That transfixing and transfiguring of a remote truth by means of a modern vision feels central to the Reyntiens credo. He saw it just as strongly in the work of the visionary Welsh painter, poet and diviner of signs David Jones, who he so admired. He returned to the question in 1976 after seeing the new abbey church at Worth, near Crawley, in Sussex (1966-75), designed by his friend Francis Pollen. Reyntiens admired the building for having an “amalgam of implacability and delicacy” reminiscent of the Greek temples at Paestum and praised Pollen for producing “singlehanded a style that has reference to the past and can give hope for the future”. As ever seeing the artist in time and in the broadest cultural and historical context, Reyntiens addresses the question of legacy, telling Pollen that Worth “gives a subsequent architect, with the bravery to use it, a handle or lever to evolve a further step in the ladder”.
The handing down of his own legacy, as artist and teacher, is at the heart of Reyntiens’s books The Technique of Stained Glass (1967) and The Beauty of Stained Glass (1990), both of them readable and rich in historical context. Particularly memorable, in the latter, is his wide-ranging, international take on contemporary glass—including the work of the great German artists Georg Meistermann, Ludwig Schaffrath and Johannes Schreiter—his acute analysis of the development of the art form in France from the 12th to the 14th centuries, and his lyrical assessment of the subtlety of the 13th-century grisaille Five Sisters windows in York Minster that make almost no use of colour: “the most extraordinary phenomenon in glass to be seen anywhere”.
A childhood in London, Brussels and Scotland
Reyntiens was born in London in 1925 at 63 Cadogan Square, Knightsbridge, the house of his paternal grandmother, Flora Reyntiens. The house’s entrance front was in a side street, facing east and, like some harbinger of Patrick’s future, filtering the morning light through windows rich in Arts and Crafts stained glass. Flora Reyntiens was a flamboyant Belgian socialite and talented amateur musician who had sat for John Singer Sargent and bought the artist’s house in Chelsea following his death. The family moved to Brussels in 1928 where Patrick’s half-Russian, half-Belgian father, Nicholas Reyntiens, was Britain’s commercial attaché. His mother, Janet MacRae-Gilstrap, was the daughter of John MacRae, a dashingly handsome colonel in the Royal Highland Regiment, idolised by the young Patrick, and of Isabella Gilstrap, heiress to a Nottinghamshire brewing fortune.

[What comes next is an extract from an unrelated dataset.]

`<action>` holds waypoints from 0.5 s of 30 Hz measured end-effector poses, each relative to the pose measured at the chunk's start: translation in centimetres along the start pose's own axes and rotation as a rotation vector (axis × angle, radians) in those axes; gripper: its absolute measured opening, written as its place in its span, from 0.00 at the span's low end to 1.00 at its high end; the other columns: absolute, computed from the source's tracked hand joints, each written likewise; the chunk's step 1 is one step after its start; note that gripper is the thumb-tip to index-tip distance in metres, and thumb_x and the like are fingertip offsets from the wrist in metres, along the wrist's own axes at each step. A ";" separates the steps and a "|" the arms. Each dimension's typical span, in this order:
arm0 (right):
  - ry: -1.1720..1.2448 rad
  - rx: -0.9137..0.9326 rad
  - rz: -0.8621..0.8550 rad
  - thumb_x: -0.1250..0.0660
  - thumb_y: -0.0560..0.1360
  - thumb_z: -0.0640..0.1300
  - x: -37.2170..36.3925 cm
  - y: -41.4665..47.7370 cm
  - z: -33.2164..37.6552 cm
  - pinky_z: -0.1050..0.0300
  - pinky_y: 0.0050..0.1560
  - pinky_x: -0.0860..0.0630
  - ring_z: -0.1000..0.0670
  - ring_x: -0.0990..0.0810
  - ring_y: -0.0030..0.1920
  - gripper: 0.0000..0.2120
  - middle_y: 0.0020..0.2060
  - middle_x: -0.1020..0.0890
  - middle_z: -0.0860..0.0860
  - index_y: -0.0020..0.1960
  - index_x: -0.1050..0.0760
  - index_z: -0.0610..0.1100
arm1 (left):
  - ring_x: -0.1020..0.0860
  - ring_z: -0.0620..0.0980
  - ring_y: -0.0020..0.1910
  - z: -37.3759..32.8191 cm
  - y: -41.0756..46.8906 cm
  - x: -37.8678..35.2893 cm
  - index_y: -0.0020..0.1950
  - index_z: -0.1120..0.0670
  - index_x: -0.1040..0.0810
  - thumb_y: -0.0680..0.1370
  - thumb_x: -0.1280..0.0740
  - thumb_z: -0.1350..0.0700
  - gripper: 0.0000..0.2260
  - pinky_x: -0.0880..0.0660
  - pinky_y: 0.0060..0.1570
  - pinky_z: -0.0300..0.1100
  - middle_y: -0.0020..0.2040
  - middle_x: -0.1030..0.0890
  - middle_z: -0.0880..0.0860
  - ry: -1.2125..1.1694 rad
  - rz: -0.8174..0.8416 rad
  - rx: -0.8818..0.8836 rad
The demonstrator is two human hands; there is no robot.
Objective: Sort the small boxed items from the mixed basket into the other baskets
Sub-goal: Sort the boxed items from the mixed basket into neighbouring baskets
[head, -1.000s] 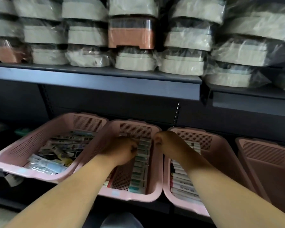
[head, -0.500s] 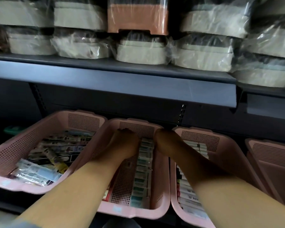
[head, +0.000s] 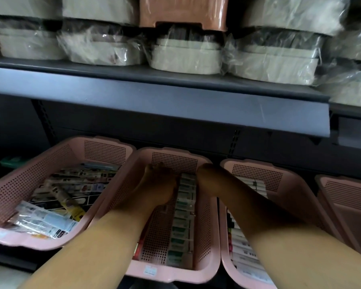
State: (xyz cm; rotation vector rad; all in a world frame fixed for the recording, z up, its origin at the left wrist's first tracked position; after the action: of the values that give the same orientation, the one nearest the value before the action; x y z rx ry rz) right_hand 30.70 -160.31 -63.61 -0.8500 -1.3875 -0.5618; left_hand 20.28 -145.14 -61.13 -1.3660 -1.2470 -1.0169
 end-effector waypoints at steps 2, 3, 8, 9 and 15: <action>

Nicholas and Janet Reyntiens lived a conventional life in Brussels, in a grand townhouse packed with family furniture, and looked after by eight servants. Life was formal. Young Patrick and his brother, Michael, had a regular routine culminating in an afternoon walk in the local park before their daily meeting with their parents at tea time—his mother he remembered as “very warm”, his father as “silent”, a “shadow” in his life—before being read to by their charismatic nanny, Violet Grey, who opened the world of the imagination to the young Patrick with her recitations of Jane Austen and Charles Dickens.
He was a good athlete and dancer and later enjoyed showing off prodigious leaps and bounds in the showiest of Scottish reels
The highlights of Patrick’s childhood were the thrilling annual summer trips to Scotland, filled with grand highland vistas and hearty outdoor pursuits—he was a good athlete and dancer and later enjoyed showing off prodigious leaps and bounds in the showiest of Scottish reels—where the MacRae-Gilstrap grandparents lived in baronial style at Ballimore House, in Argyllshire. They also bought and rebuilt, in 1912-32, the famously picturesque but long-ruined Eliean Donan, an island castle on Loch Duich, Ross-shire, and now a global symbol of Scottish heritage and tourism.

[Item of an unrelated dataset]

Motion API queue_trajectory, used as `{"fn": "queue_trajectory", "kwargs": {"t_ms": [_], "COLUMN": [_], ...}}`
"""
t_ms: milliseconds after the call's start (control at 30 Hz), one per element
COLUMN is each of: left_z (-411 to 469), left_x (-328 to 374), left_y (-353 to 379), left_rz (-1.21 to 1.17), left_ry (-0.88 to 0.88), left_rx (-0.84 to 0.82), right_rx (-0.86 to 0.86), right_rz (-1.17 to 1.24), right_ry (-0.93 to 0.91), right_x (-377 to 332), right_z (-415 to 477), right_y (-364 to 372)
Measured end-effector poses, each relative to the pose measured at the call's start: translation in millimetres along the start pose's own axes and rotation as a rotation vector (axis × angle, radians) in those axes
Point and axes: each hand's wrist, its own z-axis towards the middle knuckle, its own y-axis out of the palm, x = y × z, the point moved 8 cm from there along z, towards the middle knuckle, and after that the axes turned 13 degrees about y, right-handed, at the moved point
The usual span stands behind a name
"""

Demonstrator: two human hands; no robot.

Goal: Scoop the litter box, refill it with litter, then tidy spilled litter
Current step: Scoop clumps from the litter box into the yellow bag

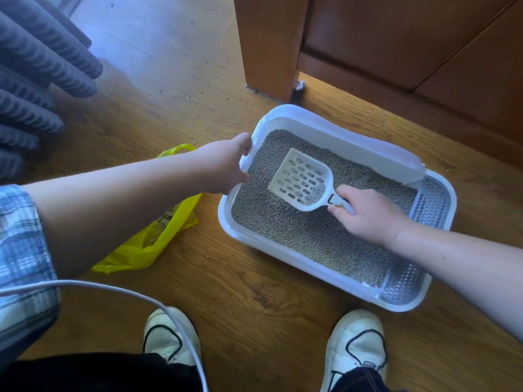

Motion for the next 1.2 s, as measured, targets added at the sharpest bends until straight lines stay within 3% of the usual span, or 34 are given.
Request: {"fn": "queue_trajectory", "kwargs": {"t_ms": [233,767,933,1200], "left_z": [1,-4,-12,-48], "left_x": [-1,-1,-1,-62], "left_y": [0,0,-7,-50], "left_rz": [0.009,-0.040,-0.081,0.049], "left_ry": [-0.002,0.001,0.066,-0.034], "left_rx": [-0.001,-0.015,-0.021,0.165], "right_rx": [-0.014,0.041,-0.042,0.031], "right_rz": [-0.179,-0.157,-0.106,-0.100], "right_ry": [-0.027,-0.045,0.002,-0.189], "right_x": [-2,-16,-18,-112], "right_z": [2,-4,-5,-12], "right_y": [0,-27,-36,-64]}}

Reyntiens was sent to Avisford, a fashionable Catholic preparatory school near Arundel, in Sussex, and then to Ampleforth College, in Yorkshire, where he judged himself to have been very well taught by the Benedictine monks, where he enjoyed all games except cricket—potentially injurious to an artist’s hands—where art was strongly encouraged and where Dom James Forbes, a fellow Scot and the future master of St Benet’s Hall, Oxford, taught a class in Scottish dancing as an essential social skill.
His parents moved back to Britain, to country life in Devon, in 1938, a year ahead of the outbreak of the Second World War. Reyntiens volunteered for the Scots Guards before his 18th birthday and was deployed to Germany soon after the end of hostilities. His regiment was subsequently sent to act as honour guard to Winston Churchill at the Potsdam peace conference with Joseph Stalin and Harry Truman. Reyntiens, with his eye for colour, was fascinated by Churchill’s complexion: “He had a face like sliced cooked ham. It was that particular pink.”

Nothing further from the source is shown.